**Assigned task:** All lines below containing the string "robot" are to be copied.

....

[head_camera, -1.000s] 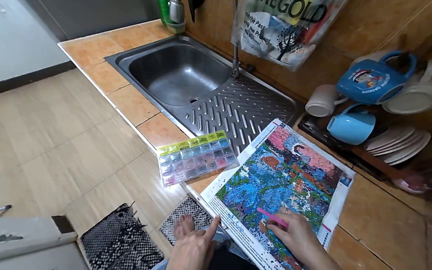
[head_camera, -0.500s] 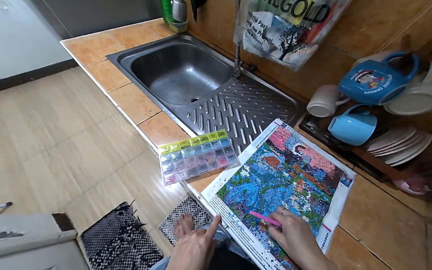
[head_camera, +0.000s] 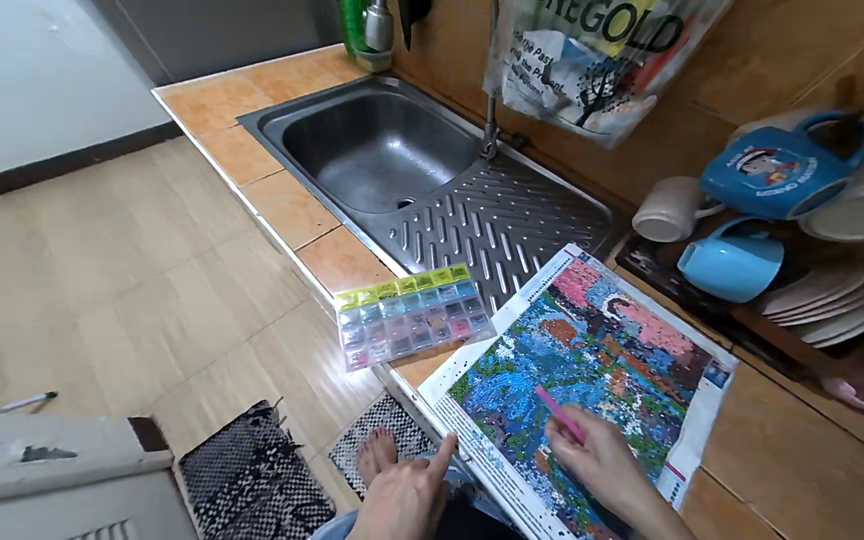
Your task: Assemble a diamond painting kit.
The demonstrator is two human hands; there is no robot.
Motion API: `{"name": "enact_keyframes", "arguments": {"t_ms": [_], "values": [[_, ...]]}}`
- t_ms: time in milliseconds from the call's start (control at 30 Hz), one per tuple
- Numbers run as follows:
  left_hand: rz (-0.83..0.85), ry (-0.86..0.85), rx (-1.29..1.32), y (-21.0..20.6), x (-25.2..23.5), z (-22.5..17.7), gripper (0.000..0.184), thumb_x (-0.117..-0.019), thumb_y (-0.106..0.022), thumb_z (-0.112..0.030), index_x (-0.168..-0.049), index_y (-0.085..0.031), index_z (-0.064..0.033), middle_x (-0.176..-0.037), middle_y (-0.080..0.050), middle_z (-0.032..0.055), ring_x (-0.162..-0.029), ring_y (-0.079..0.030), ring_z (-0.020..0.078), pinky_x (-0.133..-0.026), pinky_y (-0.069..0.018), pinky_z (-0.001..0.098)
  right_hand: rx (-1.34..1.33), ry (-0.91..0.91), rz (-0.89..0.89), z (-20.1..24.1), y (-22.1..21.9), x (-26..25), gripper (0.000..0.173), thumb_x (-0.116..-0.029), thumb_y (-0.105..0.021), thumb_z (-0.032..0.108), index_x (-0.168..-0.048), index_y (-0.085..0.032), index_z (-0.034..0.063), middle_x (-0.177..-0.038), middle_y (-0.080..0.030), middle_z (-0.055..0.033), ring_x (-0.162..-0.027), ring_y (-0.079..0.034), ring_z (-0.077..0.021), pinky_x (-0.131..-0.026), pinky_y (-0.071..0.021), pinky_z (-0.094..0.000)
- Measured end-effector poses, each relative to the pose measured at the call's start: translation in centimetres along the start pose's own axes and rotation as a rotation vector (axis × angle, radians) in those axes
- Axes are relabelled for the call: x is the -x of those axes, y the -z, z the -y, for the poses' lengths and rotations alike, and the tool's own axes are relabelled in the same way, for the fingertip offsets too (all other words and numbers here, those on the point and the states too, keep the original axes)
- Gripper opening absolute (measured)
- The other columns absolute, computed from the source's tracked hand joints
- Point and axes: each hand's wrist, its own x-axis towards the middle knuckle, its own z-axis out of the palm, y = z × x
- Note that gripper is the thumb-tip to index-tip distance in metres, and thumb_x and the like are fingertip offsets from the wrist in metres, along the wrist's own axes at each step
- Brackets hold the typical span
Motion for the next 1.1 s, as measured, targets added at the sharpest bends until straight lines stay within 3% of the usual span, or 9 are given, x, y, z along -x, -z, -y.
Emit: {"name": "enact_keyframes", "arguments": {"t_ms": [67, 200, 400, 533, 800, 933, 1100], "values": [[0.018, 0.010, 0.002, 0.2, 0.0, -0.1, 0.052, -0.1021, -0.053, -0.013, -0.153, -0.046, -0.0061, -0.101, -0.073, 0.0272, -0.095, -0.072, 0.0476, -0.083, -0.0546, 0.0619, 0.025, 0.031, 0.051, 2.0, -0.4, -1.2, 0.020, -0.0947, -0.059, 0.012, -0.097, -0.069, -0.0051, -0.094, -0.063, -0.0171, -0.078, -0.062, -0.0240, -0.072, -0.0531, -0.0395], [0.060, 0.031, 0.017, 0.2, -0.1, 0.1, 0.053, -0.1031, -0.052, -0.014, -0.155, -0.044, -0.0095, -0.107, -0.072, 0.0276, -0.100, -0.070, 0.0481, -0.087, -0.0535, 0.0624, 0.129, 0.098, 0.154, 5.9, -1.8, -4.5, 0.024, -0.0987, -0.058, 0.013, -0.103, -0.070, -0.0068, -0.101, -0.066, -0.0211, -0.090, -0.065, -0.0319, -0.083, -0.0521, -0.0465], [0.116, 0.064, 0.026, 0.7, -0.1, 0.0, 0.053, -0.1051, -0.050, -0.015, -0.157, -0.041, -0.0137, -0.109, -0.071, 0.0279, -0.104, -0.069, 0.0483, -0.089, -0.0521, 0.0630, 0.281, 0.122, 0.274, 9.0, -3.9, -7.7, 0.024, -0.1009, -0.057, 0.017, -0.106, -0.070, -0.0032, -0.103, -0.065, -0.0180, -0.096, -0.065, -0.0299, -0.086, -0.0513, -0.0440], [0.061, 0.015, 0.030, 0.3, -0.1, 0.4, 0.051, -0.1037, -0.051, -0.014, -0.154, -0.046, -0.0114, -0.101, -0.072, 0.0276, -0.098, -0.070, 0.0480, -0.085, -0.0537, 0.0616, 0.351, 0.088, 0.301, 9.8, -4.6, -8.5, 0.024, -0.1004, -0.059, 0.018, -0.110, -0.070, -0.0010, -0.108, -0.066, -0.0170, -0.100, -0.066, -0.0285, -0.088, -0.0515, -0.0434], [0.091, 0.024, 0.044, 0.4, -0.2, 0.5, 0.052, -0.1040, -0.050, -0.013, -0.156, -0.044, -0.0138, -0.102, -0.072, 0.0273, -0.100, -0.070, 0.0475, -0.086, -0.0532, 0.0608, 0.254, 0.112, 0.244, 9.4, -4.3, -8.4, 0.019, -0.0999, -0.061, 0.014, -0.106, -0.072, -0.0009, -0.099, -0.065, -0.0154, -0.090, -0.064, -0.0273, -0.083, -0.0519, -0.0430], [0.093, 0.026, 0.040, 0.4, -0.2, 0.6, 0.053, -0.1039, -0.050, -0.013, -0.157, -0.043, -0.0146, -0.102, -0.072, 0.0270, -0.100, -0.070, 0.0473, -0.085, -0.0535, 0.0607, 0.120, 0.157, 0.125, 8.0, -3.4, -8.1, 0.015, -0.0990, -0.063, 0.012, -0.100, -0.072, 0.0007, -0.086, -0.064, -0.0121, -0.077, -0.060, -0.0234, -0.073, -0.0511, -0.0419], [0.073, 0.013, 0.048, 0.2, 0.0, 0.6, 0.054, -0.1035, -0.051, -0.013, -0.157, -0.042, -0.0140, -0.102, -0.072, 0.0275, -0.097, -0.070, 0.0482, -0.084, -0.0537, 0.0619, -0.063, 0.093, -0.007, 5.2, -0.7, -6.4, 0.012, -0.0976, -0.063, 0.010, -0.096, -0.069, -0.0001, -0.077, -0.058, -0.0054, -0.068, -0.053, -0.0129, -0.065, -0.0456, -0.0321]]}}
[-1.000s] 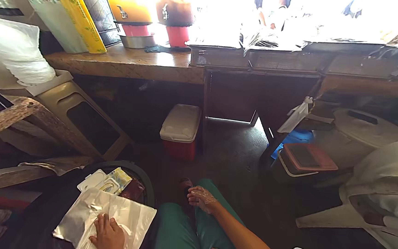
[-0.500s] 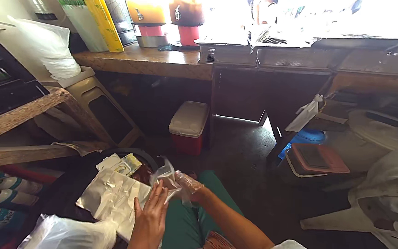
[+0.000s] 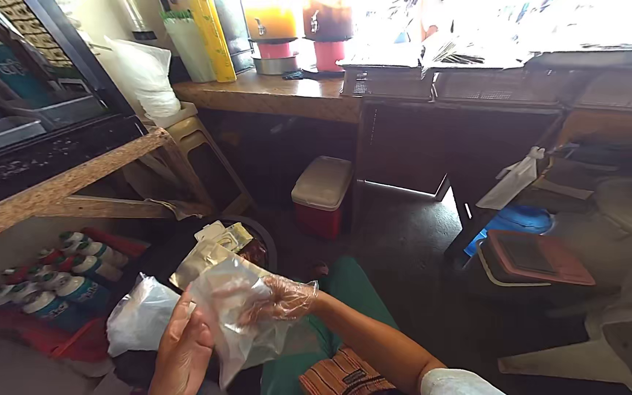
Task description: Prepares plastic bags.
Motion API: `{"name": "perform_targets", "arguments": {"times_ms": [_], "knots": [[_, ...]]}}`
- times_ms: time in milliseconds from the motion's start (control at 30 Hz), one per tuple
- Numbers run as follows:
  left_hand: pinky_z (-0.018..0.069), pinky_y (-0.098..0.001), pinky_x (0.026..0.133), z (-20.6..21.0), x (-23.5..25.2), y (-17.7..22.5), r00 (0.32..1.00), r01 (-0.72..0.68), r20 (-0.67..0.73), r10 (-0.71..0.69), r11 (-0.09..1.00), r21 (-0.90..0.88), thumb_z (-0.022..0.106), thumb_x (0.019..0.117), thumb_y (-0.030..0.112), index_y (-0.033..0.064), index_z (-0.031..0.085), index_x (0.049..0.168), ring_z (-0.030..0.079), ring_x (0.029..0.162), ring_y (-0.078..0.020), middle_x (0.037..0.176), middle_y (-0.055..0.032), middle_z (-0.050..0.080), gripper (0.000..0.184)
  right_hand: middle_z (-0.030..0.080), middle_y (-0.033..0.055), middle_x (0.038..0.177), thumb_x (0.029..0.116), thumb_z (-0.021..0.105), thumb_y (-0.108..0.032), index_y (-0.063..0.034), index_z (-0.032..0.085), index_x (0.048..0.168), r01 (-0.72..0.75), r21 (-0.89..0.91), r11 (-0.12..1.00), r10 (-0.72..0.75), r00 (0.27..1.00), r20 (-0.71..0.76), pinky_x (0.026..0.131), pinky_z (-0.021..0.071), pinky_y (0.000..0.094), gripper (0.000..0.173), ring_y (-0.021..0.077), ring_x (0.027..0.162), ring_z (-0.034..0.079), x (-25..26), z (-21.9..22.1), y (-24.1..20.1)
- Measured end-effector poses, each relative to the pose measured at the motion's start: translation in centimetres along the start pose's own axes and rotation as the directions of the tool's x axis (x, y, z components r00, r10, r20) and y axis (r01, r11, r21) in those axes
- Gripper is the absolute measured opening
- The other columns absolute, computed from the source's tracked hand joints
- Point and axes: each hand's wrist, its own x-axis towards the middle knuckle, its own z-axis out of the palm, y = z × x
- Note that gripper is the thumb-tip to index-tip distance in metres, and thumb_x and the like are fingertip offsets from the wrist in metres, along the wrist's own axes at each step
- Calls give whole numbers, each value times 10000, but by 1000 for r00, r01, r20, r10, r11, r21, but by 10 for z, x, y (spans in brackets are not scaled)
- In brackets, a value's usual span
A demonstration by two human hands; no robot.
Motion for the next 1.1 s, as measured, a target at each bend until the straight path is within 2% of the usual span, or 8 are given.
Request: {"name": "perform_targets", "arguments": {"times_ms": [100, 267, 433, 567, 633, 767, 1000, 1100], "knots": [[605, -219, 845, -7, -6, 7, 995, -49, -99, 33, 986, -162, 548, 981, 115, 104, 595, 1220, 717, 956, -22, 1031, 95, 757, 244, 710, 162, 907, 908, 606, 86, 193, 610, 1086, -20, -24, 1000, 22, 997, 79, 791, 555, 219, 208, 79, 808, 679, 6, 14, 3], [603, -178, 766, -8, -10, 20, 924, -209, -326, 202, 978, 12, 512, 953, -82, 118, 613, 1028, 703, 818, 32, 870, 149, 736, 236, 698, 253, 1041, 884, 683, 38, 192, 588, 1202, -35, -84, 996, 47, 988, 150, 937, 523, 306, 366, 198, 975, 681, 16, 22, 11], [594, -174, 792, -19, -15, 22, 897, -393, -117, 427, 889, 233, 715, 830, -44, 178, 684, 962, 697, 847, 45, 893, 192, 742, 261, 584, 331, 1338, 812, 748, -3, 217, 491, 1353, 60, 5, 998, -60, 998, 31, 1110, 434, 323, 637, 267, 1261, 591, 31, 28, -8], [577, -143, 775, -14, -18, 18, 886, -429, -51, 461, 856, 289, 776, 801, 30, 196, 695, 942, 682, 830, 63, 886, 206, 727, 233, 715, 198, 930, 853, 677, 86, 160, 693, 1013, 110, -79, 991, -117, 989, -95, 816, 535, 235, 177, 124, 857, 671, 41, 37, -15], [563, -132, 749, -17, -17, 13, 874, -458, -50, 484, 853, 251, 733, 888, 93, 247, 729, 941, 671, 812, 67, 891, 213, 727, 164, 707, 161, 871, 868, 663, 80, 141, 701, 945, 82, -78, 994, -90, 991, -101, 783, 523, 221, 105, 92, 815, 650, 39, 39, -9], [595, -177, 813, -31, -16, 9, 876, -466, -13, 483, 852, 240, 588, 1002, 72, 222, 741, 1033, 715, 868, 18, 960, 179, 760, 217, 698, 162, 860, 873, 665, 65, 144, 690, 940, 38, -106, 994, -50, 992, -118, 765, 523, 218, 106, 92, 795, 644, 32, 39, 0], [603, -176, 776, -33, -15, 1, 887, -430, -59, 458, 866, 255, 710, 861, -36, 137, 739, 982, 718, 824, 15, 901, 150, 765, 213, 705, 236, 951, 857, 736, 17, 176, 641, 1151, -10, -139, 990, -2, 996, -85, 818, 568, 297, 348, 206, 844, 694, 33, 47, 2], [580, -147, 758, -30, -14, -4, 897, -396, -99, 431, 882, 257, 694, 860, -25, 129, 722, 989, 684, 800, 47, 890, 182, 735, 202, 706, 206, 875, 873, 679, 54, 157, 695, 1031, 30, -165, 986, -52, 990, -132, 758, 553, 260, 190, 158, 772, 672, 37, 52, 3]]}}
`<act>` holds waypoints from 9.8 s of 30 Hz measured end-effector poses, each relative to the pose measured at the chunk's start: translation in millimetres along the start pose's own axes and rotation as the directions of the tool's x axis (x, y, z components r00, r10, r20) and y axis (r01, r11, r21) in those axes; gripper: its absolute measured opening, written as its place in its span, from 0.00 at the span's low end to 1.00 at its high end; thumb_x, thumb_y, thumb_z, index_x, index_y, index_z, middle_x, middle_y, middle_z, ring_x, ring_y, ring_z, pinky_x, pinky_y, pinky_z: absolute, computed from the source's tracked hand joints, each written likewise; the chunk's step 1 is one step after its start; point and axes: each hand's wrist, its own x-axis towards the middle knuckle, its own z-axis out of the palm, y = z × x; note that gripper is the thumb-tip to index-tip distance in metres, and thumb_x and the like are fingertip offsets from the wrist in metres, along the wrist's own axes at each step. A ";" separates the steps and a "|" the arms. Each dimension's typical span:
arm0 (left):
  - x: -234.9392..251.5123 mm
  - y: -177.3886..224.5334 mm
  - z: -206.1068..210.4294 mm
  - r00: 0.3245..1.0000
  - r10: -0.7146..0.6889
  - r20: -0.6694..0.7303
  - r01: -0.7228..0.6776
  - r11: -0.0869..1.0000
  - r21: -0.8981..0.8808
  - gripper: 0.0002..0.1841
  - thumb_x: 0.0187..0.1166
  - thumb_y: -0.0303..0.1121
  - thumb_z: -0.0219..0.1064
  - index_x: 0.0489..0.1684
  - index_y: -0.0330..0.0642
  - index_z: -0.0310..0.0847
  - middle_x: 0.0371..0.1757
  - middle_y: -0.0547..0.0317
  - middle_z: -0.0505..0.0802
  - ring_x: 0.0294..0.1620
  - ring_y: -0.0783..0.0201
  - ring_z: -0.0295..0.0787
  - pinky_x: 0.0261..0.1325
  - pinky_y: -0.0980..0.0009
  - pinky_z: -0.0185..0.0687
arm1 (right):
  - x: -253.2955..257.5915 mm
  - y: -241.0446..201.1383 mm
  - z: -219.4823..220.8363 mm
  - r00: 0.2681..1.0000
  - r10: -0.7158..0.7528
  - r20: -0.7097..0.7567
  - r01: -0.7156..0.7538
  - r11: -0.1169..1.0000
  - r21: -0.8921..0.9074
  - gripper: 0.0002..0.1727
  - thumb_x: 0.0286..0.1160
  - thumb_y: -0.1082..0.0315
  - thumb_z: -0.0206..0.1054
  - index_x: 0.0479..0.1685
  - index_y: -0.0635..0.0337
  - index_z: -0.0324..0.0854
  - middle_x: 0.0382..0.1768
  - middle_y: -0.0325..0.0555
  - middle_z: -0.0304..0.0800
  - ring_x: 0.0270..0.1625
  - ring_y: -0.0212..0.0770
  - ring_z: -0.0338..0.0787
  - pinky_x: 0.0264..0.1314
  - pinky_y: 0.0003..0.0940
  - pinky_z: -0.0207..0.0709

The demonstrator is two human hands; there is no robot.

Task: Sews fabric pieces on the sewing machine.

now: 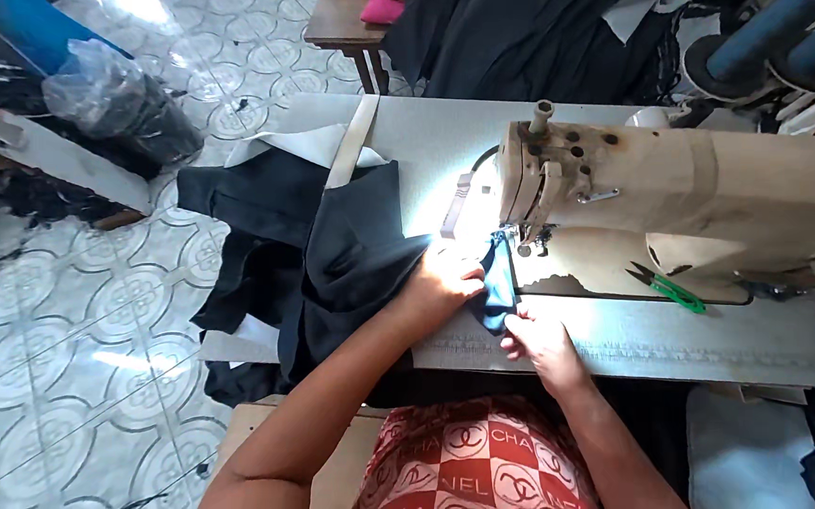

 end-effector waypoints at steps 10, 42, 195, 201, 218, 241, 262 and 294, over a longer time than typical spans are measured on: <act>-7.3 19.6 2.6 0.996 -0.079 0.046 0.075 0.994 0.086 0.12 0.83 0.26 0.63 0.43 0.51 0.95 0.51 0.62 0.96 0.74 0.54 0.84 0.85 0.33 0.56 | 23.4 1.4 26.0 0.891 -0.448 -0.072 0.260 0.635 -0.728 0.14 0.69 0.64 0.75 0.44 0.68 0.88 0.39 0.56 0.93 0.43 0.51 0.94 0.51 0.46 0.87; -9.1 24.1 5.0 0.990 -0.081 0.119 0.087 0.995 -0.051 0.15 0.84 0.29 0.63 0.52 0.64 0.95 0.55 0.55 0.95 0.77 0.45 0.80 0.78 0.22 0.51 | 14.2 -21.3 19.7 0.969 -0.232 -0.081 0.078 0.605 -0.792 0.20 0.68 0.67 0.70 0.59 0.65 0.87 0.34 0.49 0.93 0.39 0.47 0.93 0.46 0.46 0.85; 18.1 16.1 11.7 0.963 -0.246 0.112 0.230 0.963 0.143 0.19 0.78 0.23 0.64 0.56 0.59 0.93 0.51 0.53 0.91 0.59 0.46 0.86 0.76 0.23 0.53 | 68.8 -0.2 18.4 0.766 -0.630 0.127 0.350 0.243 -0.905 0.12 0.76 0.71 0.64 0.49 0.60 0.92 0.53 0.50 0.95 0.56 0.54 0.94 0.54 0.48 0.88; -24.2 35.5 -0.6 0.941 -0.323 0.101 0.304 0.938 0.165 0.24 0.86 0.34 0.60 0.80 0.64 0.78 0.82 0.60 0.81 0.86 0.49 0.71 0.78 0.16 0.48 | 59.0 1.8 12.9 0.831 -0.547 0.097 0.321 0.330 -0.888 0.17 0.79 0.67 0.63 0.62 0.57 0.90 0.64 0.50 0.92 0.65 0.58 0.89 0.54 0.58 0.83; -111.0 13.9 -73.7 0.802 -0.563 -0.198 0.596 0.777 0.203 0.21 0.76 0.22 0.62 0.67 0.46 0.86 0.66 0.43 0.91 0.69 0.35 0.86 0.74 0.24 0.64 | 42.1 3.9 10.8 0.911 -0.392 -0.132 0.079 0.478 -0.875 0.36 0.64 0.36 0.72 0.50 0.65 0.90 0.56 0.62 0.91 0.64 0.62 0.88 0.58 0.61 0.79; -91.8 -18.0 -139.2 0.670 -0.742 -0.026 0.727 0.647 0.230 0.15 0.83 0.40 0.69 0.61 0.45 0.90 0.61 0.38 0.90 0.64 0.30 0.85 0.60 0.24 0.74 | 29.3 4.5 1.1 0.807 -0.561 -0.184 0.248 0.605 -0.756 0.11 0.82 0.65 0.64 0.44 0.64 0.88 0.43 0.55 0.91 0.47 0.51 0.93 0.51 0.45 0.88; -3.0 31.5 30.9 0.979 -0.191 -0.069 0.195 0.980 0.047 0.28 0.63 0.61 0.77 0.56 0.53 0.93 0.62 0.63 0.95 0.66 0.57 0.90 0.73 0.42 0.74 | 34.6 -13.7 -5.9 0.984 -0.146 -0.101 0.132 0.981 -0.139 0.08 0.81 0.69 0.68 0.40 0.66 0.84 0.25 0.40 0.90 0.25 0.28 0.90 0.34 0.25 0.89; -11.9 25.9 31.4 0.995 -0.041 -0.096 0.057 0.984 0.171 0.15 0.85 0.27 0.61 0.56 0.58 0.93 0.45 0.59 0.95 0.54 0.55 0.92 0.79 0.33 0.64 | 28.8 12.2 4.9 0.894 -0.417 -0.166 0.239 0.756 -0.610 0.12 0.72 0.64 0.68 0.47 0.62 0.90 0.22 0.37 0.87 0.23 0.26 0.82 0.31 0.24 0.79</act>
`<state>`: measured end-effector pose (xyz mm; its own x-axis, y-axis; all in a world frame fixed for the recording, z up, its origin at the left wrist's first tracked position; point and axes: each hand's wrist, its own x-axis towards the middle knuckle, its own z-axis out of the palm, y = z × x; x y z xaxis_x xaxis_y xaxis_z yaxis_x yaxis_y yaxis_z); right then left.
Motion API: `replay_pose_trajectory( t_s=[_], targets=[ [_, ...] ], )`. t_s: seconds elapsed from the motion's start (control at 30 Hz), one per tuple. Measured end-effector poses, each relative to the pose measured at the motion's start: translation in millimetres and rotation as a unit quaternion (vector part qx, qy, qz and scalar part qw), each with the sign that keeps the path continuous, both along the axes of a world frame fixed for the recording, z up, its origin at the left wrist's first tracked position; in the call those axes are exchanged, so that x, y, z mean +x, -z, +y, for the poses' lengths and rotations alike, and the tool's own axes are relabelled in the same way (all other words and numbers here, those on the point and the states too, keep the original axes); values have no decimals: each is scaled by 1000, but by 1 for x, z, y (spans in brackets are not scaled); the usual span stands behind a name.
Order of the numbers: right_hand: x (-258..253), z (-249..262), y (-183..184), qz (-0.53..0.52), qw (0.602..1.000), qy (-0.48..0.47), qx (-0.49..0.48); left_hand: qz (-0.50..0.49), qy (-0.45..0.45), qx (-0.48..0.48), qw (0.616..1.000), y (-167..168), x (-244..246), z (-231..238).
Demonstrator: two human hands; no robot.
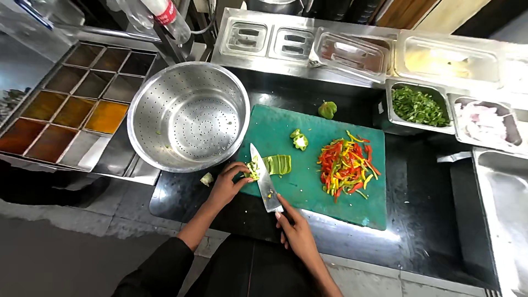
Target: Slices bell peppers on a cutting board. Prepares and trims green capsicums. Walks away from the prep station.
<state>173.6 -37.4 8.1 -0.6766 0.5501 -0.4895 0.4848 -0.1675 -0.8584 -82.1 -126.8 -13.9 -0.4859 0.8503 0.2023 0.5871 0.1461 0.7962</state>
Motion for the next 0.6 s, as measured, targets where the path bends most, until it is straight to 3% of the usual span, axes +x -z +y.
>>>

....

**Response to the exercise:**
The demonstrator is two human hands; there is no robot.
A demonstration by two human hands; no robot.
The demonstrator is two human hands; there is no robot.
Demonstrator: two human hands; no robot.

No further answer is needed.